Benoît Assou-Ekotto fait son grand retour au devant de la scène. Longtemps resté muet, l’ancien international camerounais est sorti de son silence pour accorder une longue interview à Investir Au Pays dans laquelle il a évoqué l’épineuse question des binationaux sur le continent africain. Et pour lui, il est clair que la plupart font des choix par défaut.
Né en France d’un père camerounais et d’une mère française, Assou-Ekotto qui a été formé à Lens n’a jamais hésité au moment de choisir la sélection qu’il représentera sur le plan international. À moins de 23 ans en 2003, il évoluait déjà avec les Lions Indomptables olympiques et a naturellement fait le grand saut en équipe première six ans (2009) après pour participer à la Coupe du monde en Afrique du Sud une année plus tard (2010) avec Samuel Eto’o et compagnie.
“On m’a toujours rappelé que je n’étais pas Français“
Naître et grandir en France et avoir autant d’amour pour son pays d’origine est assez rare dans le football moderne. Mais pour Ekotto il était évident dans sa tête que c’est le Cameroun qui est son pays et d’ailleurs son père lui a transmis cette fibre patriotique. « Pourquoi ai-je choisi le Cameroun ? Quoi que tu fasses en France ou en Europe, on est un peu dans une guerre de religion et flux migratoire, a estimé l’ancien joueur de Tottenham. Quand tu es bronzé ou noir, les gens ne te veulent pas forcément ici. Moi, on m’a toujours rappelé que je n’étais pas Français et je l’ai accepté. Je ne vois pas l’intérêt de porter le maillot d’une équipe nationale fièrement alors que depuis tout petit on te rappelle que tu n’es pas Français. Et puis, plus tu te cultives et tu fais un constat, tu te dis que l’homme noir ne réfléchit pas des masses.
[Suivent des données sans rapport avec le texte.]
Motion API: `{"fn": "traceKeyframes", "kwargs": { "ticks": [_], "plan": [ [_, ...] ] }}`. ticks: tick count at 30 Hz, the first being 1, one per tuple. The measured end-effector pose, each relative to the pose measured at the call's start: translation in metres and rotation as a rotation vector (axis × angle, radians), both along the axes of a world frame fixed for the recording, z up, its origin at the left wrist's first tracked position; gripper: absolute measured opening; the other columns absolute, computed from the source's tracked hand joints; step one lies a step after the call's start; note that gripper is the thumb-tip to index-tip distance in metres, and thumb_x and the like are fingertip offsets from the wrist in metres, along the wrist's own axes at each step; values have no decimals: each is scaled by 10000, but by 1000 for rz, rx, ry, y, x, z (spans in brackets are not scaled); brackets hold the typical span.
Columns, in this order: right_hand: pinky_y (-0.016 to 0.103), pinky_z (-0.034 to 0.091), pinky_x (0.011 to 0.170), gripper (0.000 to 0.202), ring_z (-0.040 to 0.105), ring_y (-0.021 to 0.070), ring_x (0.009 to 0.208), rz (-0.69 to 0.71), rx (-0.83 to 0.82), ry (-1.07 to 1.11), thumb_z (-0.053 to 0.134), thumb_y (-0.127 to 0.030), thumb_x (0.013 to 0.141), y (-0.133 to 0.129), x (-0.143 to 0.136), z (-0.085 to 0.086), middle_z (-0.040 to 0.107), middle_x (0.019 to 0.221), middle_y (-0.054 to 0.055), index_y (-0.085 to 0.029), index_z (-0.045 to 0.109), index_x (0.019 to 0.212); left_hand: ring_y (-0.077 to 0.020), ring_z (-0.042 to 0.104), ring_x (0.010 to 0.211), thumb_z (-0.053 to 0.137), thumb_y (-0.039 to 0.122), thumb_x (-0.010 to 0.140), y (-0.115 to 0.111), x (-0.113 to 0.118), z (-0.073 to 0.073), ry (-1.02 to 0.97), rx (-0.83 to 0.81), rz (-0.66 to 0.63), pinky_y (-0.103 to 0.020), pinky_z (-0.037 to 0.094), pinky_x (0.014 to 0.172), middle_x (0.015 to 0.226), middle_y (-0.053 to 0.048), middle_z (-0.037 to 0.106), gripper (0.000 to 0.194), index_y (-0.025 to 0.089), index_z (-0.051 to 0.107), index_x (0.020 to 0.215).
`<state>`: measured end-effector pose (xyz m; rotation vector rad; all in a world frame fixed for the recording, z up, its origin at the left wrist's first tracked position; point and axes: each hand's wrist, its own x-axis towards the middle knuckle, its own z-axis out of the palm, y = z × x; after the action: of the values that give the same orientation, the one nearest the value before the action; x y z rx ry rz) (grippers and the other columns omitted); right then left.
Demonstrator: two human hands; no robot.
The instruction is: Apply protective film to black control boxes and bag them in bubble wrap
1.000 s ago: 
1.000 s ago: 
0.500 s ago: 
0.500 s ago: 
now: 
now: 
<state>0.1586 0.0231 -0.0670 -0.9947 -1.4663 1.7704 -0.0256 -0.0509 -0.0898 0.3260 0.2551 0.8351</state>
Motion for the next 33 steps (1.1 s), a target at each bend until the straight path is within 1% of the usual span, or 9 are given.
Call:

Quand tu lis et apprends que la France a fait un genocide au Cameroun, comment pourrais-tu porter ce maillot fièrement ? Quand tu es Congolais et que tu joues pour la Belgique alors qu’il y a un monsieur qui a coupé je ne sais combien de mains et pieds au Congo… Il se passe quoi dans ta tête pour porter ce maillot fièrement ? Il faut vraiment être con ».
Pour lui, les joueurs qui sont nés en Europe et qui ne décident de jouer pour leurs pays d’origine seulement lorsqu’ils se rendent compte qu’ils n’ont plus de chance avec la sélection qu’ils visaient, n’ont jamais fait un choix du cœur. “Est-ce que lorsque je choisis le Cameroun, l’équipe de France me sollicite ? Moi, je ne vais jamais faire les présélections et les sélections des jeunes. Je n’ai pas le temps d’aller là-bas. Et pour quoi faire ? Très jeune, je savais déjà que je ne voulais pas jouer pour l’équipe de France. Beaucoup de binationaux font toutes leurs classes avec l’équipe de France mais choisissent le cœur d’aller jouer avec les pays africains (Rires). Il faut se dire la vérité. Ils mentent. S’ils avaient eu l’opportunité de jouer pour la France, d’un point de vue business, c’est extraordinaire. La plupart des mecs en équipe de France ont je ne sais combien de millions par an. Pourquoi aller avec les jeunes si ton cœur est pour le Cameroun, la Zambie ou le Nigeria ? Moi, j’ai décidé de jouer avec le Cameroun très jeune. Je n’avais rien à faire avec l’équipe de France. Je n’ai jamais regretté ce choix. Sauf pour l’argent car je joue pour l’argent. Je joue pour mettre ma famille dans les meilleures conditions. Mais je préfère être comme ça“, a martelé Assou-Ekotto.
Être Camerounais, une fierté chez les Ekotto
Il y a dix ans qu’il a arrêté avec les Lions Indomptables mais Benoît Assou-Ekotto est toujours très attaché au Cameroun. Un amour pour son pays qu’il tient de son père qui n’a jamais manqué d’afficher sa fierté de venir du “continent”. “Mon pays c’est mon pays. La fierté que j’ai d’être Camerounais est énorme et vient du fond de mon cœur. Je suis conscient que je ne sais pas grand-chose des us et coutumes du Cameroun parce que je n’ai pas grandi là-bas. [Mais] mon père était un Camerounais très fier et il nous a transmis cette fierté. C’est la raison pour laquelle je n’ai pas hésité à venir défendre les couleurs de ce pays où j’ai mes racines. Être Camerounais ce n’est pas une question de géographie. C’est un état d’esprit et des valeurs. Je suis bien plus qu’un simple footballeur camerounais, je suis un citoyen camerounais”, se réjouissait déjà en 2010 Ekotto dans une interview accordée à Ndamba. Une fierté et une dignité que celui qui a désormais 40 ans transmettra sûrement à ses enfants.